§ YOUR OBJECTIVE
Please transcribe the data exactly as shown, skipping the images.

Excerpts from a dataset:
****************************************

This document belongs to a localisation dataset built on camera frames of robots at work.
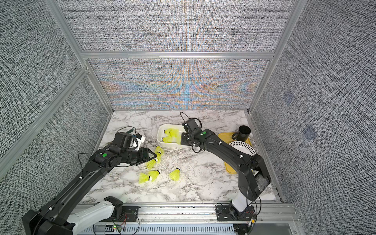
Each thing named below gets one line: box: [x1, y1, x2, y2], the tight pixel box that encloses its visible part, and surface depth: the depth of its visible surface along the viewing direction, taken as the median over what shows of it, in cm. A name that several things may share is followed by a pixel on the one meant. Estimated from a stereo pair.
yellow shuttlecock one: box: [164, 127, 179, 138], surface depth 107 cm
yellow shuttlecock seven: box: [169, 167, 181, 182], surface depth 87 cm
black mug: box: [232, 125, 252, 142], surface depth 99 cm
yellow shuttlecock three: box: [154, 144, 165, 156], surface depth 99 cm
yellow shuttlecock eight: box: [138, 169, 161, 184], surface depth 85 cm
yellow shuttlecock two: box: [161, 135, 182, 145], surface depth 102 cm
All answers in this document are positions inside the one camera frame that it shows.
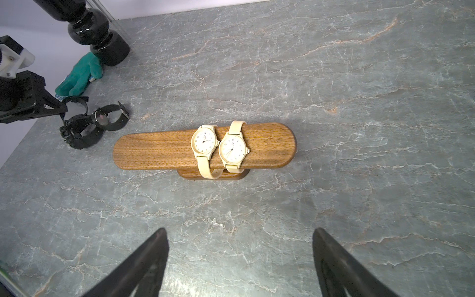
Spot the black round-face watch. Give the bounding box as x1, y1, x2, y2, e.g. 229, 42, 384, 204
91, 102, 130, 131

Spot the brown wooden watch stand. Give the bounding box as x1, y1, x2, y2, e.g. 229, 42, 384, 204
113, 123, 297, 181

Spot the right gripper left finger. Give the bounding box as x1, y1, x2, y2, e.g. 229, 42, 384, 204
84, 228, 169, 297

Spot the beige band watch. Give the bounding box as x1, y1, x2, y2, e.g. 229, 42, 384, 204
218, 120, 250, 174

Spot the green work glove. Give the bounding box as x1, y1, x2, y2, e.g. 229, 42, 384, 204
55, 53, 103, 97

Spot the black thin band watch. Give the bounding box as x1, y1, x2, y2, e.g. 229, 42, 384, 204
59, 96, 89, 122

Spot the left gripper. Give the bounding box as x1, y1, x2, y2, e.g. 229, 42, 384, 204
1, 71, 68, 124

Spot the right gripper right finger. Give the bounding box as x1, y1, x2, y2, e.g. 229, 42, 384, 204
312, 228, 397, 297

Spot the black ribbed plant pot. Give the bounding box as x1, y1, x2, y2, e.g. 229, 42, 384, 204
35, 0, 131, 66

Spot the black chunky sport watch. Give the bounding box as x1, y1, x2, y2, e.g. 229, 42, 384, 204
59, 115, 105, 150

****************************************

§ SOLUTION TO THIS TASK
This document belongs to a localisation dataset built on camera frames of robots at work.
Each thing named below gets one line: box: [x1, y1, x2, y2], the tight pixel box that encloses its visible part, and surface depth: the depth of its visible surface along the viewing direction, taken as the median over what shows of it, in cm. A name that several things may share is followed by a pixel on the one meant. Estimated from a stereo pair.
yellow shuttlecock one: box: [164, 127, 179, 138], surface depth 107 cm
yellow shuttlecock seven: box: [169, 167, 181, 182], surface depth 87 cm
black mug: box: [232, 125, 252, 142], surface depth 99 cm
yellow shuttlecock three: box: [154, 144, 165, 156], surface depth 99 cm
yellow shuttlecock eight: box: [138, 169, 161, 184], surface depth 85 cm
yellow shuttlecock two: box: [161, 135, 182, 145], surface depth 102 cm
All answers in this document are positions inside the one camera frame that it shows.
Spot the black round-face watch. Give the bounding box as x1, y1, x2, y2, e.g. 229, 42, 384, 204
91, 102, 130, 131

Spot the brown wooden watch stand. Give the bounding box as x1, y1, x2, y2, e.g. 229, 42, 384, 204
113, 123, 297, 181

Spot the right gripper left finger. Give the bounding box as x1, y1, x2, y2, e.g. 229, 42, 384, 204
84, 228, 169, 297

Spot the beige band watch. Give the bounding box as x1, y1, x2, y2, e.g. 229, 42, 384, 204
218, 120, 250, 174

Spot the green work glove. Give the bounding box as x1, y1, x2, y2, e.g. 229, 42, 384, 204
55, 53, 103, 97

Spot the black thin band watch. Give the bounding box as x1, y1, x2, y2, e.g. 229, 42, 384, 204
59, 96, 89, 122

Spot the left gripper. Give the bounding box as x1, y1, x2, y2, e.g. 229, 42, 384, 204
1, 71, 68, 124

Spot the right gripper right finger. Give the bounding box as x1, y1, x2, y2, e.g. 229, 42, 384, 204
312, 228, 397, 297

Spot the black ribbed plant pot. Give the bounding box as x1, y1, x2, y2, e.g. 229, 42, 384, 204
35, 0, 131, 66

Spot the black chunky sport watch. Give the bounding box as x1, y1, x2, y2, e.g. 229, 42, 384, 204
59, 115, 105, 150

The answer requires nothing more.